I aim to bridge human and machine intelligence, creating AI that is robust in the wild and transparent enough to be a trusted partner in scientific discovery.

Deep Generative Modeling Explainable AI Inference-time Control Genomic Sequence Design Multimodal Medical AI Counterfactual Generation

At Cold Spring Harbor Laboratory, I am part of the Koo Lab within the Simons Center for Quantitative Biology, where my research with Dr. Peter Koo centers on generative modeling for genomics: designing regulatory DNA with tunable activity (D3) and developing inference-time, model-agnostic methods that push sequence generation beyond the activities seen during training (GPA).

Before CSHL, I was a postdoctoral associate in the Sinha Lab for Developmental Research within MIT's Brain and Cognitive Sciences department, where Dr.
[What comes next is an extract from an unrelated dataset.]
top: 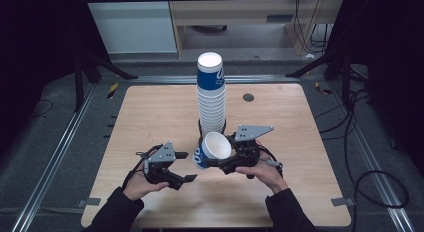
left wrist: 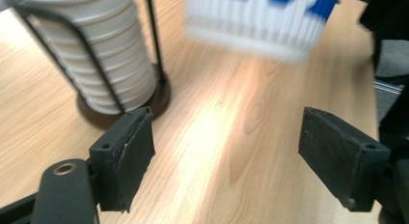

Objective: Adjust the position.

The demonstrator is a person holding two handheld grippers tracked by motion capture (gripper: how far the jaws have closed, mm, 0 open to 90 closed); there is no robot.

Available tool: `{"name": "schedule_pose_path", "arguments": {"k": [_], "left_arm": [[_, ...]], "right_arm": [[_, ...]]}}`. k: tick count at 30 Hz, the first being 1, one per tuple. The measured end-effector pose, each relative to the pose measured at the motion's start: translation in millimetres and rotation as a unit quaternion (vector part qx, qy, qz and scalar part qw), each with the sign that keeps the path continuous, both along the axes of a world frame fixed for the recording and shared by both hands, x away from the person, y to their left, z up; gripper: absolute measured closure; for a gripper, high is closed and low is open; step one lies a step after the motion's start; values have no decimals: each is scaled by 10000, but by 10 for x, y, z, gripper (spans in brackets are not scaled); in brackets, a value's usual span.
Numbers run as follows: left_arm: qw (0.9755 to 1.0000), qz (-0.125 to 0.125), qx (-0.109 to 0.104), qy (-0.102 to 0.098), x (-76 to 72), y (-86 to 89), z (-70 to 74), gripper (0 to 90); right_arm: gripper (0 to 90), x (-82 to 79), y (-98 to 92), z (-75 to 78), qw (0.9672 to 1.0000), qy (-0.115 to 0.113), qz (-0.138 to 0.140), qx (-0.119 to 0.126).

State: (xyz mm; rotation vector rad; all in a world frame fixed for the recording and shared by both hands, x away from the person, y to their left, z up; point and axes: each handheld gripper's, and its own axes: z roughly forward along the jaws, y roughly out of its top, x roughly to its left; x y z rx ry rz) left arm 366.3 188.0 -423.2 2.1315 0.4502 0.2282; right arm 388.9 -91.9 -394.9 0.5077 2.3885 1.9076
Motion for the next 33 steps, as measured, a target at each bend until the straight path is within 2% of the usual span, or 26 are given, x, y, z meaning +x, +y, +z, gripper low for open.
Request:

Xavier Boix, Dr. Pawan Sinha, and I studied explainability under distribution shift.

My Ph.D., in Computer Science & Engineering at IIT Hyderabad under Dr. Vineeth N Balasubramanian, focused on interpretability and robustness for computer vision: self-explaining networks, and defenses against unseen, adversarial, and attributional attacks.

02 — Research

From interpreting models to designing with them

One thread runs through my work: first understand what a model knows, then turn that understanding into action, to design, to steer, to reach past the limits of the training distribution (GPA), and increasingly to imagine data that does not exist yet.

  1. 2016–2022 · PhD

    Interpretable computer vision

    Attribution and self-explaining models that reveal what a vision network sees and why: Grad-CAM++, ante-hoc concept models, attributional robustness, and more.

  2. 2022–2023 · MIT

    Explainability under distribution shift

    Understanding and debugging vision models when the test world drifts away from the world they were trained on.

  3. 2023–now · CSHL

    Generative modeling for genomics

    Turning understanding into design: generating regulatory DNA with tunable activity through discrete diffusion (D3).

  4. Current focus

    Inference-time, model-agnostic design

    Pushing generation beyond the activities seen in training, at inference time, with no retraining and no model-specific hooks, so it drops onto frozen generators (GPA).

Where I'm headed

Concept-aligned, cross-modal counterfactual generation

An open problem I'm drawn to: aligning different medical modalities, histopathology, regulatory DNA, transcriptomes, around a shared, interpretable space of concepts. Once they share that language, one modality can be generated from another, concept for concept, then interrogated with counterfactuals: what changes if a single concept does?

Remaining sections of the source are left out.